Records contained in a dataset
==================================================
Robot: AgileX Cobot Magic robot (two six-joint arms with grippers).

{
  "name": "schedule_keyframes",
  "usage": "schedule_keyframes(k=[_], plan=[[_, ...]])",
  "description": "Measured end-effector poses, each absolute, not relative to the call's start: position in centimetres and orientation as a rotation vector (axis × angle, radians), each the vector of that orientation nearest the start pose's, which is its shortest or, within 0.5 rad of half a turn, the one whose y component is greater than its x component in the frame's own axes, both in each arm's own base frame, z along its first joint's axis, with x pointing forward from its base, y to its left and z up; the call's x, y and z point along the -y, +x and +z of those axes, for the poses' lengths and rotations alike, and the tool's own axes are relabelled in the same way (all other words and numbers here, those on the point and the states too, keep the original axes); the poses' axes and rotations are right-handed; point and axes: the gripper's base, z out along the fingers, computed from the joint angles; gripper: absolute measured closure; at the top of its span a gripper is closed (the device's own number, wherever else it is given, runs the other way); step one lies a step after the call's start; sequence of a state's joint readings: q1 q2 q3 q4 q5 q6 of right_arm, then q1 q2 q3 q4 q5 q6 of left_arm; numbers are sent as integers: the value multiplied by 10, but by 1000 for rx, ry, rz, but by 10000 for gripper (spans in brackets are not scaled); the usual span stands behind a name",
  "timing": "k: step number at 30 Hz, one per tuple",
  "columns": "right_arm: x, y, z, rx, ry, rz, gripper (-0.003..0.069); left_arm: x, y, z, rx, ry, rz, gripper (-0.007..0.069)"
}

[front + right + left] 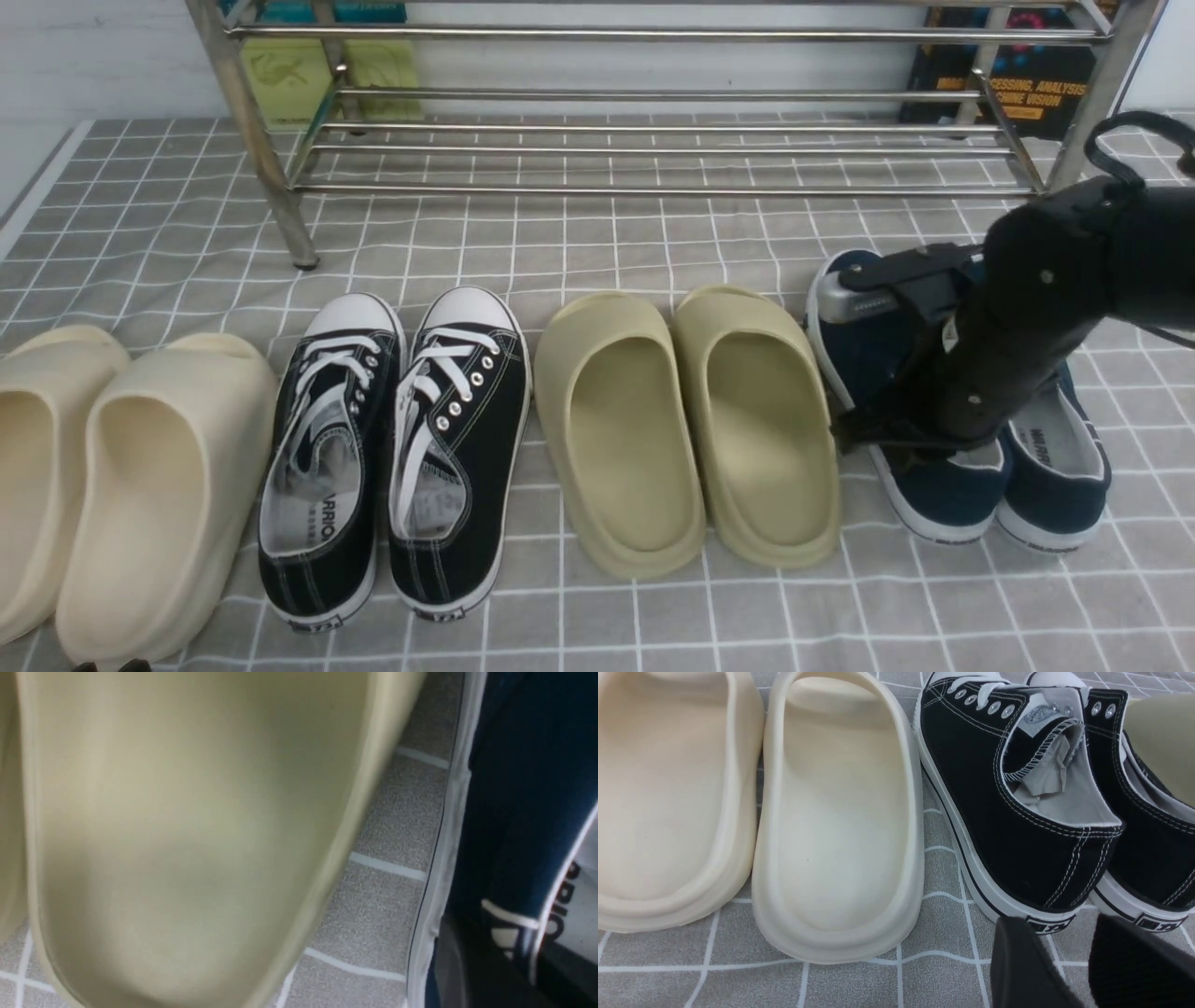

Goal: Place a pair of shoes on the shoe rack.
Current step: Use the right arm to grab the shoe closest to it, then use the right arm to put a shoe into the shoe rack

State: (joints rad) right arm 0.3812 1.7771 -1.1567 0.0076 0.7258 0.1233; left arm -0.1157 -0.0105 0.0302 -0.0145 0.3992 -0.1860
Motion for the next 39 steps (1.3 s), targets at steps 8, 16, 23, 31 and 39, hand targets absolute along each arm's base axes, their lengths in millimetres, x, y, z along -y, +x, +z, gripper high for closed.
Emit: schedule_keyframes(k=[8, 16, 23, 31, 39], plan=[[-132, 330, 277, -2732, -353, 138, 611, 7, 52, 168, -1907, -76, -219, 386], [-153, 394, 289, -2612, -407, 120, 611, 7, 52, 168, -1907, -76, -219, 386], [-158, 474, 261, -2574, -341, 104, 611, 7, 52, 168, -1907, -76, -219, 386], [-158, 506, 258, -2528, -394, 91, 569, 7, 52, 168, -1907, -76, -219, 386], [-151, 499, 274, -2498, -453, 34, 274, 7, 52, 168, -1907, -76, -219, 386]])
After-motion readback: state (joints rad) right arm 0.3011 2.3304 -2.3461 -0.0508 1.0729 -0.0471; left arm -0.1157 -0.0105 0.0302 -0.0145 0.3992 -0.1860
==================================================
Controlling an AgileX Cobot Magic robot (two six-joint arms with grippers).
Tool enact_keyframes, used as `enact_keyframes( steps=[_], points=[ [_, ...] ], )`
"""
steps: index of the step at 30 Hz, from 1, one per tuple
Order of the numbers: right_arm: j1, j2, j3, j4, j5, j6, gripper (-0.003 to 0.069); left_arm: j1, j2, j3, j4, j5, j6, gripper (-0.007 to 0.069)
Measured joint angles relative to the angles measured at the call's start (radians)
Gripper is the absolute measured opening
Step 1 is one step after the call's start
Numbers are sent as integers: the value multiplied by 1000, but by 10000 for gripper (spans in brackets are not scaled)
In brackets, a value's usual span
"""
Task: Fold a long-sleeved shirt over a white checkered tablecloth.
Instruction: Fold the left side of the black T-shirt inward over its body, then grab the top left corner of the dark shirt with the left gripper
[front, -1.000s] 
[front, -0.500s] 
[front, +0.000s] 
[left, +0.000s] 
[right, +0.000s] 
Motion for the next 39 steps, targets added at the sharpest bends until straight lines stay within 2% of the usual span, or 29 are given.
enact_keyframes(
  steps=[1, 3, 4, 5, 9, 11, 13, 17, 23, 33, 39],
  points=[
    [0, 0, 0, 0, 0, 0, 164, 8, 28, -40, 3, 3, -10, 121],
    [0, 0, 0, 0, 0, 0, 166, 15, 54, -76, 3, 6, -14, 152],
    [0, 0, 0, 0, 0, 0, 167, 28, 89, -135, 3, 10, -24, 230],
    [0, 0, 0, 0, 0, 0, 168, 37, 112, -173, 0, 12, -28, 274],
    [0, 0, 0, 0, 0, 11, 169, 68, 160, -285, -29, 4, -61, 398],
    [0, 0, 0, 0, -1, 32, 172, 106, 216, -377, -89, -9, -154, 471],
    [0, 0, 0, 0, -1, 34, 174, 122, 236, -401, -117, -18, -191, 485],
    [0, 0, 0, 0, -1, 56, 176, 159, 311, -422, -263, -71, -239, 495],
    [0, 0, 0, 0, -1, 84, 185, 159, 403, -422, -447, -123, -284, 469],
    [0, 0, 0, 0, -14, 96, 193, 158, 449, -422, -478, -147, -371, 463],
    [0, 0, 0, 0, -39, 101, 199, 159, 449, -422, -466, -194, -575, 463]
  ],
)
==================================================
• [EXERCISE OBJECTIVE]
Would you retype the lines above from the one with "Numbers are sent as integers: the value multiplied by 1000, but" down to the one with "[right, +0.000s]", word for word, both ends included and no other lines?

• [THE ANSWER]
Numbers are sent as integers: the value multiplied by 1000, but by 10000 for gripper (spans in brackets are not scaled)
In brackets, a value's usual span
"""
Task: Fold a long-sleeved shirt over a white checkered tablecloth.
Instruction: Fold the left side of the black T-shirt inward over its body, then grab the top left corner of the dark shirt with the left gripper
[front, -1.000s] 
[front, -0.500s] 
[front, +0.000s] 
[left, +0.000s] 
[right, +0.000s] 

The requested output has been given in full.